End-to-end load testing Zalando’s production website

How we made sure we stayed online for Black Friday 2018

photo of Brian Maher
Brian Maher

Software Engineer

photo of Thibaut Le Page
Thibaut Le Page

Software Engineer

photo of Oliwia Zaremba
Oliwia Zaremba

Software Engineer

Posted on Apr 11, 2019

Black Friday is the busiest day of the year for us, with over 4,200 orders per minute during the event in 2018. We need to make sure we’re technically able to handle the huge influx of customers.

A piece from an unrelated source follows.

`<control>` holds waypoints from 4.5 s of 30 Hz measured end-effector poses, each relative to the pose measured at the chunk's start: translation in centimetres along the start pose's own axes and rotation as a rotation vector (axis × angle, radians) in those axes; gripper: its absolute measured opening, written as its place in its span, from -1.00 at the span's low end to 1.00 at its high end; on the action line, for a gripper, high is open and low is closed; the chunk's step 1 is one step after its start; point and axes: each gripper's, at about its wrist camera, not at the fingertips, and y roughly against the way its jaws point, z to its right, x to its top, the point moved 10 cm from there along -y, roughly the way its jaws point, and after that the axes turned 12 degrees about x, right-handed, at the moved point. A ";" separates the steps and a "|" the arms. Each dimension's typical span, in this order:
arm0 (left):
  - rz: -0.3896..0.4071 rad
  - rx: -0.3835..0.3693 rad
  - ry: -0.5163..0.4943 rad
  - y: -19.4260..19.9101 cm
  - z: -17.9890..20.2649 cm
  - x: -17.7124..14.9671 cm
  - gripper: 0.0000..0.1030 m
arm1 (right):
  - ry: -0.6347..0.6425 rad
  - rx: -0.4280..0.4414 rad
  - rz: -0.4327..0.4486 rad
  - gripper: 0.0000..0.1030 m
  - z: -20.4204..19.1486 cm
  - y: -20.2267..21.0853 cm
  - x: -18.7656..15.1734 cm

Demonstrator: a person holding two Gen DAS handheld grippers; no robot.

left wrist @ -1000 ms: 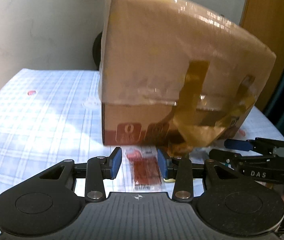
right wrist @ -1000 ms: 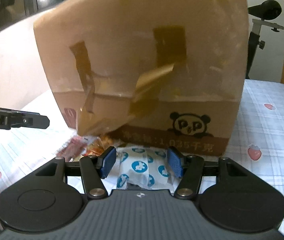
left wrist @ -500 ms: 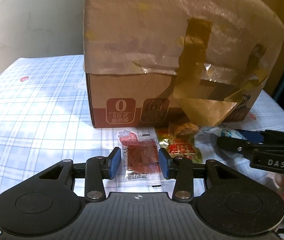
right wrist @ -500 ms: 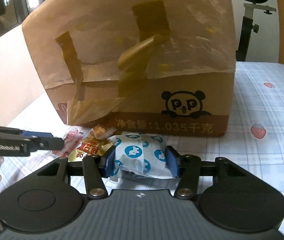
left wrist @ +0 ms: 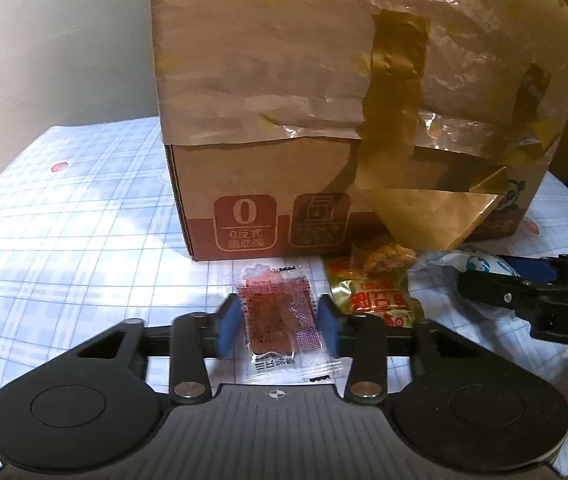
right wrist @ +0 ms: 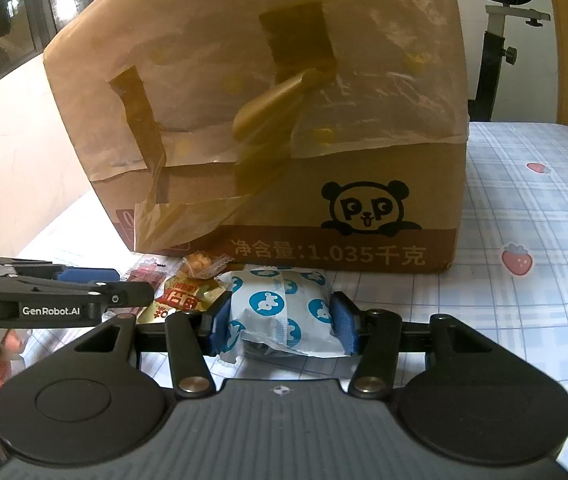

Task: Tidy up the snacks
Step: 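Close the left tool on the jerky packet while the right tool grips the blue-white packet, then lift both held packets and carry them over the lined box, then open both tools to drop the jerky and blue-white packets into the box, then move both tools back toward the gold packet and remaining snacks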

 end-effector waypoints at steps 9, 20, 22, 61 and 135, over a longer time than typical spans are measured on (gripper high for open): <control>-0.026 -0.021 0.064 1.3 -1.3 -1.7 -0.24 | -0.011 -0.004 0.009 0.05 0.2 0.3 0.0; 0.011 -0.012 0.074 1.6 -1.3 -2.3 -0.23 | -0.023 -0.006 0.022 0.04 0.6 0.7 0.1; 0.012 -0.016 0.081 1.7 -1.4 -2.4 -0.23 | -0.027 -0.003 0.023 0.04 0.6 0.7 0.2; 0.438 -0.144 0.092 17.3 -3.3 12.8 -0.35 | 0.073 0.008 0.385 -0.05 -2.9 16.6 12.5; -0.014 -0.148 -0.101 0.7 2.5 2.2 0.01 | -0.014 -0.113 0.092 -0.41 1.1 3.2 2.3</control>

As a part of our preparations we ask all of our teams to perform load tests to ensure their individual components will handle the expected load. In addition, and due to the distributed nature of our system's architecture, we also need to ensure it will handle the expected load once all components have to work together. To ensure this, we simulate real user behaviour using different scenarios that contain the most common user actions (e.g. visiting the homepage, browsing the catalogue, adding an item to cart, checking out) on a large scale on the production system.

In preparation for Black Friday 2018 our Testing & Quality Strategy team, in cooperation with our SRE (Site Reliability Engineering) team, took on the challenge of providing the tooling required to perform these simulations.

A new set of tools

Our starting point was to look at what was done to prepare for Black Friday 2017. We reviewed a tool that had been created internally to perform end-to-end load testing. It used scenarios written in JavaScript and ran using a distributed set of Puppeteer nodes, each of them interacting with an instance of a Chrome browser. Unfortunately, due to the heavy usage of resources by the browser instances at such a large scale, it was prohibitively expensive to run and so couldn’t be used again.

We went back to the drawing board and, along with feedback gathered from stakeholders that were involved in the previous year’s efforts, started to design a new solution.

We first looked at existing load testing tools such as JMeter, Locust, and Vegeta; all of which we had previous experience with. We quickly realised that, whilst they all individually had their merits, none of them alone completely solved the problem.

We needed a way of recording scenarios representing a user interacting with our website in order to simulate traffic from real users. What's more, we needed a method of translating the scenarios into load test scripts that could be replayed in a lightweight manner and reused. Finally, we needed a mechanism for cost-effective scaling of the load.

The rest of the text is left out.